Congrats on the drummies Al. Hats off man. Purdy drummies.


----------



## Fishman (Apr 23, 2000)

Perty werk Al. Guess those perty spot didnt produce. Im startin to put my time in fer the big bulls may have to wait till next year. 
Stripers are a waitin.


----------



## JimInVA (May 17, 2005)

Extremely nice work, Al !! WELL DONE!!!!

Jim


----------



## sand flea (Oct 24, 1999)

Al, you've definitely earned it. And with Newjeff's fish, that dude is on fire.


----------



## EugeneChoe (Aug 11, 2006)

purty purty


----------



## Newsjeff (Jul 22, 2004)

I met Al about 8:30am. He'd been out there for three hours already. Not a single run, he says.

I get my lines in the water with some frozen spot and frozen mullet that looked like old, wet shoe leather - but softer.

I did have three fresh bunker I picked up at Long Bay Point that morning. In hindsight, I wished I had bought more.

I was tying on a new hook when my other tip starts to bounce. Al's standing there, so I say "set that hook for me." He does. Misses the fish and reels in an empty hook.

I cast out my rod with the new hook. Go back and re-bait my second rod. Looking down, I see my reel has all the line on one side of the spool. I look over at Al and he says "I reeled in straight." 

"Naw ya didn't."

"Yes I did."

I knew I should have casted light and brought my line in even. I just knew it.

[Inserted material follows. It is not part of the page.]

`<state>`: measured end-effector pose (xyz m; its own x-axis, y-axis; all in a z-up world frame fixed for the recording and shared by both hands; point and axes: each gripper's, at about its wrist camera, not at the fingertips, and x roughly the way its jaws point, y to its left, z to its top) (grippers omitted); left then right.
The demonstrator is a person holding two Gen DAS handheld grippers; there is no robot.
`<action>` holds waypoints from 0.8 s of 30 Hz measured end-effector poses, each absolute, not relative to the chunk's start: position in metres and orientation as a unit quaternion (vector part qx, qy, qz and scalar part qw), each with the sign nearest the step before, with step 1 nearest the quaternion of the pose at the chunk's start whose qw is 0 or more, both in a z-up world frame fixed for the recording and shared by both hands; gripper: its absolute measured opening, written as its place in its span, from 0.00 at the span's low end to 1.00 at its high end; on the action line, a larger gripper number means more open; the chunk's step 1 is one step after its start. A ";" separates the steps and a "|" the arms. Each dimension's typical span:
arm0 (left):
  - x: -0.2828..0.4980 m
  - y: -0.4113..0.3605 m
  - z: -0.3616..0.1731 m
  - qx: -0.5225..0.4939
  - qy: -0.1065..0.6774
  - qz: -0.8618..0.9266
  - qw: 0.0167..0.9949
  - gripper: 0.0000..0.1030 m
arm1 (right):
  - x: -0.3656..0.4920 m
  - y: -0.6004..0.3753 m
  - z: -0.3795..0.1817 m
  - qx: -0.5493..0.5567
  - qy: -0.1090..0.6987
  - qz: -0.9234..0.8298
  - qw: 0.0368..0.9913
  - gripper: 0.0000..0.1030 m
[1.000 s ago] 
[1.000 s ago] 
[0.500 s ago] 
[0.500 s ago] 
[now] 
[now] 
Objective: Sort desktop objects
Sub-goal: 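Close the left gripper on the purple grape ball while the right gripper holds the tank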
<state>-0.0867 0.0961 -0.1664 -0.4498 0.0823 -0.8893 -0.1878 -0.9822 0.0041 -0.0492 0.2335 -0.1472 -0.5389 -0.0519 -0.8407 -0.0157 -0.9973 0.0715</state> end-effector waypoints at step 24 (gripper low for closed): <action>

Cast out with the un-even spool, the shock knot doesn't even clear the tip when my reel fluffs up. By the time I get my thumb on the spool, the baits about 25 yards out and my spool is a huge fluff ball. 

F****** Al.

I start to pick my line out. I'm about to give up and pull out the knife when Al walks over and asks if he can work on it. I tell him it's his fault, be my guest. Not 30 seconds after I give him my rod he gets a hard strike. He starts to get pulled toward the water and - "pop". The line breaks. He looks at me and says "Shark". 

He hands my rod back to me. I swear I could see his brain start spinning. It's like watchin' a dog that hears something. First he says, "Man, you were in close, too." He looks down at his rods. I see his brain start to turning even more. "What were you using as bait?" I tell him bunker. 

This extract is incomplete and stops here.